Team:KU Leuven/Journal/Ecology

After reading a lot of articles about MeS attracting of ladybugs, we wanted to test it ourselves. At Biobest, we could perform preference experiments with two-spotted ladybugs, therefore we made a special platform. We made different dilutions of MeS in ethanol and used pure ethanol as a control in our experiments. All our experiments were performed in a chemical safety cabinet to avoid distribution of the volatile MeS and ethanol.

After the disappointing results of our insect experiments at BioBest, we wanted to find out the cause of the random movement of the ladybugs. We thought about different concentrations and solvents, a different set-up and so on. After talking to Tim Belien of pcfruit, he offered us their Y-tube olfactometer and their lab, to perform some more experiments in different conditions. After reading some articles, we contacted the authors for some help. With some great information over the solvent and concentrations, we begun our experiments at pcfruit.
We started the first day by making different dilutions of methyl salicylate in hexane. We compared the behaviour of adult ladybugs on these concentrations with a control, pure hexane, in a Y-tube olfactometer. The next day, we tried to dilute the methyl salicylate in paraffin oil. This was not easy, because of the viscosity. We compared again all the MeS concentrations with the control in a Y-tube olfactometer.

The effects of (E)-β-farnesene (EBF) are described thoroughly in different articles, in contrary to their responses to methyl salicylate. Methyl salicylate (MeS) is a critical signal molecule in induced plant defenses. It activates the plant’s defense mechanisms and therefore it should have a negative effect on the aphids.
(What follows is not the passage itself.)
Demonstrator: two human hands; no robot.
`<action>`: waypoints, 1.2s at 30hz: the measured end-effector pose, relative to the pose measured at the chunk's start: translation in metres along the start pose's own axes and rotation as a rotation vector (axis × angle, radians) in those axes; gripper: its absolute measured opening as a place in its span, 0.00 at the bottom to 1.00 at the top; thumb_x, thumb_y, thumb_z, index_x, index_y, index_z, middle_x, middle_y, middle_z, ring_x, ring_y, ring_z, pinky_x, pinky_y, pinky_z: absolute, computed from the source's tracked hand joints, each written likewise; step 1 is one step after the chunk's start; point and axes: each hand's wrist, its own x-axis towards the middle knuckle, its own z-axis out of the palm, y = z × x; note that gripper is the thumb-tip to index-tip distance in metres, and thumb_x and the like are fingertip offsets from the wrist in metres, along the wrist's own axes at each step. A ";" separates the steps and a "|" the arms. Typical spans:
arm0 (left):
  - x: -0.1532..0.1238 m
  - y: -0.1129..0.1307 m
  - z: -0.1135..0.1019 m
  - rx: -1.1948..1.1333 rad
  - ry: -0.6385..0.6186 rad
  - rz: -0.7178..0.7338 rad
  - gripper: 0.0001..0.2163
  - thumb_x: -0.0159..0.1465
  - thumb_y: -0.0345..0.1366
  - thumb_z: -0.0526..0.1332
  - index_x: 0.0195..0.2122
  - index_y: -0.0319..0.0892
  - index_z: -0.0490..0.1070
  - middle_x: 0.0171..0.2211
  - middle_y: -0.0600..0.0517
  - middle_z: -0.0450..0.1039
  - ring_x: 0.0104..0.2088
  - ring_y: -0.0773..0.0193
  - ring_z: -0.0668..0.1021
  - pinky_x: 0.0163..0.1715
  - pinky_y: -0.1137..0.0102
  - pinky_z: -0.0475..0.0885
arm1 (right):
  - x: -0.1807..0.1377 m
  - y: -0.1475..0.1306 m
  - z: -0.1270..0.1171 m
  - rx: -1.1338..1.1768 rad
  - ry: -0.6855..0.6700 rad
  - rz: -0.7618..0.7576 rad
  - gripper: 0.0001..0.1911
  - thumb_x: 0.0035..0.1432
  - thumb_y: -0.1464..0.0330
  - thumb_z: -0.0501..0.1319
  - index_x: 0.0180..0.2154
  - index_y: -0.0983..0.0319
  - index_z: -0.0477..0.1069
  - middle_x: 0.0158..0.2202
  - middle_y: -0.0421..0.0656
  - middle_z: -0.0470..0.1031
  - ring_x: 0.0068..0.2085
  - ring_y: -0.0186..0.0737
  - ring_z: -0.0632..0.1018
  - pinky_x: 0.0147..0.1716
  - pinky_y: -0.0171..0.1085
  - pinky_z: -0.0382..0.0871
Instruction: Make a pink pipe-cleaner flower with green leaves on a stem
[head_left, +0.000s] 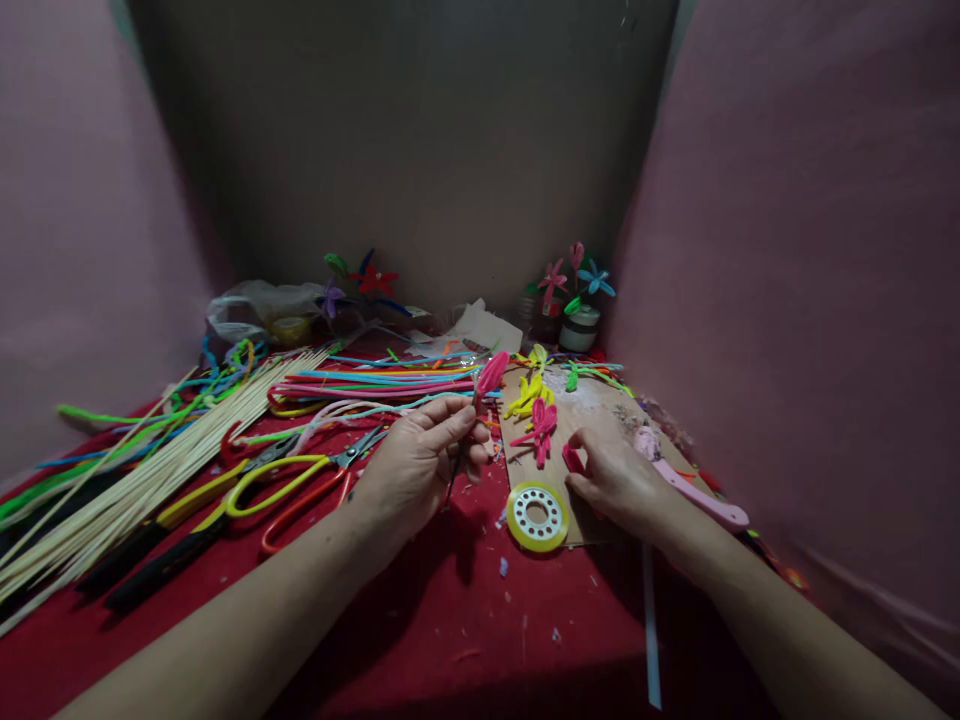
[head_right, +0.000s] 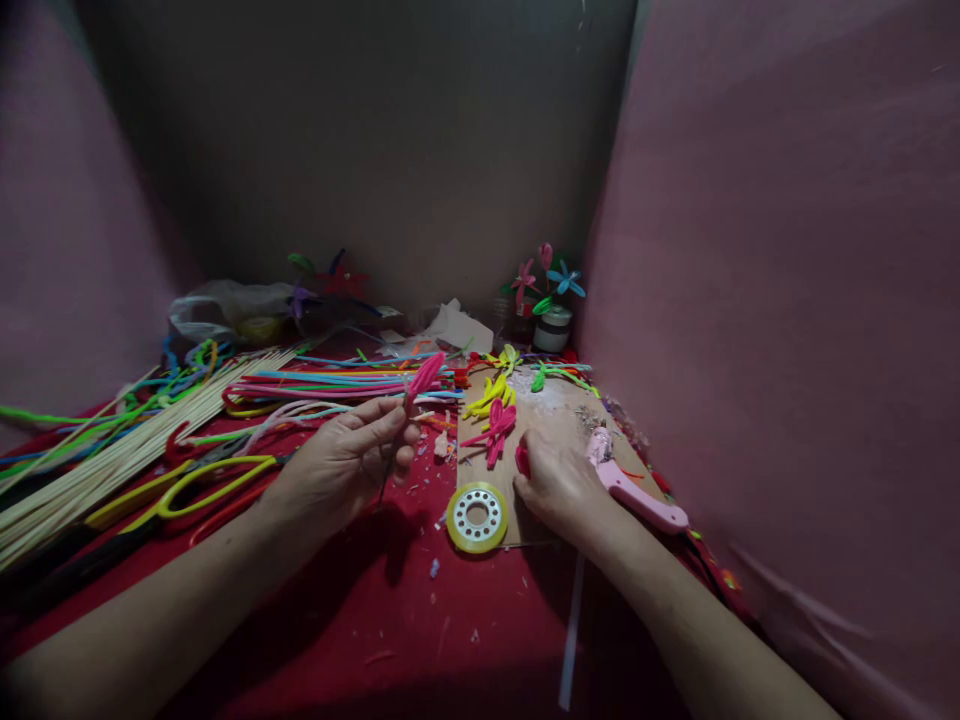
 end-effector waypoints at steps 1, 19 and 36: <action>0.001 0.000 -0.001 -0.015 0.004 -0.014 0.03 0.57 0.28 0.60 0.33 0.38 0.67 0.23 0.53 0.71 0.19 0.71 0.73 0.16 0.78 0.69 | 0.000 0.001 0.003 -0.006 -0.007 0.008 0.12 0.47 0.72 0.57 0.38 0.63 0.68 0.26 0.44 0.72 0.28 0.39 0.71 0.25 0.34 0.54; 0.001 -0.002 -0.005 -0.060 0.026 0.002 0.03 0.57 0.27 0.60 0.32 0.36 0.67 0.25 0.50 0.73 0.25 0.65 0.78 0.19 0.77 0.71 | 0.008 -0.029 -0.014 1.522 0.006 0.043 0.19 0.34 0.73 0.69 0.34 0.65 0.73 0.24 0.40 0.72 0.20 0.28 0.68 0.18 0.31 0.59; 0.002 -0.003 -0.004 -0.092 0.036 -0.026 0.05 0.54 0.28 0.64 0.33 0.36 0.72 0.28 0.52 0.70 0.22 0.72 0.72 0.15 0.78 0.70 | 0.034 -0.061 -0.005 1.800 -0.255 -0.219 0.10 0.38 0.77 0.65 0.27 0.61 0.68 0.25 0.36 0.69 0.24 0.29 0.68 0.25 0.30 0.61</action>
When the plant defense mechanisms are activated, the plant will protect its most valuable parts, their reproductive parts and terminal leaves. Therefore, we hope to see a redistribution of the aphids to the lower leaves after induction with MeS.
We started our experiment with the induction of the plants with different concentrations of MeS: 10^-9, 8*10^-10, 4*10^-9, 10^-10 and 10*10^-11. We made the dilutions in water and ethanol (EtOH). We made a mistake in the water dilutions, the highest concentration MeS is not 10^-9, but 10^-8. Since the plants have two different defence pathways depending on the site of infection, the roots or the leaves, we used two different induction methods. We induced the plants through the roots with water and via spraying with EtOH on the leaves. We performed each induction method five times with every MeS concentration and used water induction as a control. After an induction of 48h, we placed fifteen aphids on the top of each plant.

We examined the amount of aphids and the distribution of these aphids 3 and 7 days after putting them on the plants. After this last aphid count, we used the plants for a cafeteria experiment with predators. We wanted to examine the effect of the different MeS inductions on the predator preference. In this experiment we used Macrolophus, a recently identified natural enemy of the aphids. A plant of every MeS concentration and a control were put in a circle and the predators were released in the middle of the circle. The amount of predators on every plant was counted after 45 min. Afterwards, the predators were shaken off the plant. This was repeated twice. To determine the effect on a longer time span, we counted the aphids also after 24h.

After the cafeteria experiment, we also wanted to determine the effect of MeS on the root growth. Therefore, we washed all the roots and measured the most important parameters: the primary root, the width of the top of the primary root and the longest secondary root.